Assignment: Scan the data below and pick out the lines containing the word "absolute".
[Dataset excerpt]
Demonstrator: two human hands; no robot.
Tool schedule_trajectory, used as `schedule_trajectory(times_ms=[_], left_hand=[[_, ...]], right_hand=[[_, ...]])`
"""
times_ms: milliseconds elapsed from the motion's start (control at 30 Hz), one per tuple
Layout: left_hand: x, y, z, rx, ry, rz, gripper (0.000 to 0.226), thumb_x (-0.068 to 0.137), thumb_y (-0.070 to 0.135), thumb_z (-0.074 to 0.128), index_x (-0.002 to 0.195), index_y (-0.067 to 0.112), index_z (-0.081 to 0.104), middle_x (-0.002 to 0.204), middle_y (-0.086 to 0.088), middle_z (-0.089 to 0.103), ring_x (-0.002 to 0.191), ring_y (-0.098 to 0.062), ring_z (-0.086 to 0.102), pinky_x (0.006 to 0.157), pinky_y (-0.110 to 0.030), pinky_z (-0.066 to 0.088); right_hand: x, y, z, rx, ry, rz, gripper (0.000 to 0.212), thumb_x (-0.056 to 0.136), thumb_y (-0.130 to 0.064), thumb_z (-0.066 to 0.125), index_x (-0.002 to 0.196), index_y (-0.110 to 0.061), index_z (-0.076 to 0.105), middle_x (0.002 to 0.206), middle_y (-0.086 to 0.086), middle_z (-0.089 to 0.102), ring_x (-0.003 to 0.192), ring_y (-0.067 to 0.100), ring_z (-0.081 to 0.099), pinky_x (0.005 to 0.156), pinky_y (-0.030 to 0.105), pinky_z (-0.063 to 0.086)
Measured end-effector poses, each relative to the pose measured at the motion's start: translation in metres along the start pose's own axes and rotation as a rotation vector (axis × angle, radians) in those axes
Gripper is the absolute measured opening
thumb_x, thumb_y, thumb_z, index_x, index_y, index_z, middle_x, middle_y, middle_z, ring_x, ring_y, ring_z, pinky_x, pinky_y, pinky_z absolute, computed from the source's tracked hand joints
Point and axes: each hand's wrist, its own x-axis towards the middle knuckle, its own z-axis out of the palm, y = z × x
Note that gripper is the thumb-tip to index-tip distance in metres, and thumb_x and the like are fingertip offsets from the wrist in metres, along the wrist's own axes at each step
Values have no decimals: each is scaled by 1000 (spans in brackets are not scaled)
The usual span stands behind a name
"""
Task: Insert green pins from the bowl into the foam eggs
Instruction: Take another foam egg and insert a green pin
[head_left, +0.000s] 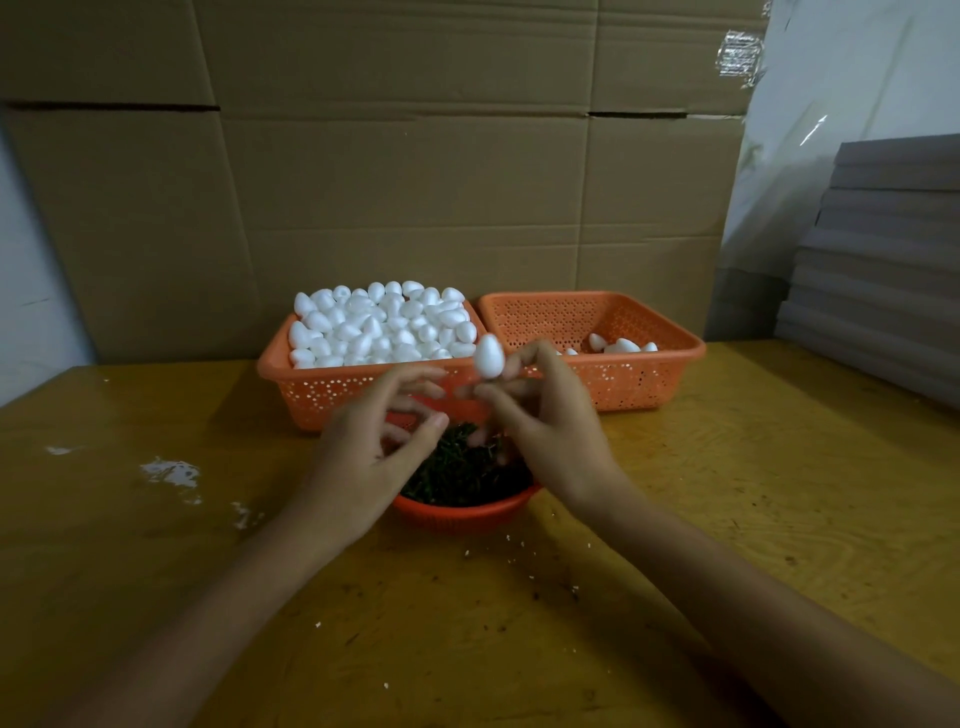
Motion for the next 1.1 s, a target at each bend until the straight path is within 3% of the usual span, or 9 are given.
schedule_trajectory(times_ms=[67,200,433,667,800,900,1000,1100], left_hand=[[-3,0,1,204,-75,111,15,104,27,61,114,24,72,111,14,67,107,-8,66,81,-29,56],[-4,-1,2,264,-152,145,44,103,42,47,81,22,78,94,16,70,87,-14,69,75,-41,54],[-4,-7,2,269,-185,140,51,105,46,42,78,24,79,87,17,73,80,-12,71,72,-46,57],[-4,-7,1,264,-195,132,52,104,47,41,78,24,79,89,18,72,79,-14,71,73,-45,57],[-5,-5,1,282,-206,131,52,104,48,40,78,24,79,89,18,73,80,-13,71,74,-45,57],[-4,-4,0,294,-218,111,53,103,49,38,78,25,79,89,17,73,84,-9,71,77,-43,56],[-3,-3,0,302,-223,91,54,102,51,37,79,26,79,86,15,74,85,-8,70,80,-44,56],[-3,-2,-1,301,-227,91,56,102,52,36,82,24,80,83,12,74,85,-8,69,81,-43,56]], right_hand=[[9,-4,-16,53,137,-15,18,101,-12,64,104,-12,46,101,4,80,70,30,76,51,30,55],[24,0,-60,-13,389,15,15,102,-16,64,108,-10,52,103,-1,79,75,26,76,53,30,56],[31,33,-100,-157,611,212,24,93,-23,75,109,-9,63,95,2,78,71,19,77,62,40,65],[34,38,-107,-233,620,203,16,90,-27,78,103,-20,71,90,-2,76,73,14,77,66,40,66],[35,40,-107,-321,542,176,25,95,-28,74,119,-18,72,109,1,75,85,13,76,68,38,66],[35,39,-105,-548,530,117,27,100,-22,68,126,-19,68,125,3,69,100,16,70,79,42,64],[33,28,-92,-694,492,2,26,101,-21,66,126,-20,65,131,2,58,96,9,63,82,28,58],[29,3,-62,-695,303,-200,12,101,-19,64,112,-20,67,114,-6,65,86,3,62,74,21,55]])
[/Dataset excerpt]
Answer box:
Gripper is the absolute measured opening
thumb_x, thumb_y, thumb_z, index_x, index_y, index_z, middle_x, middle_y, middle_z, ring_x, ring_y, ring_z, pinky_x, pinky_y, pinky_z absolute, computed from the source's tracked hand joints

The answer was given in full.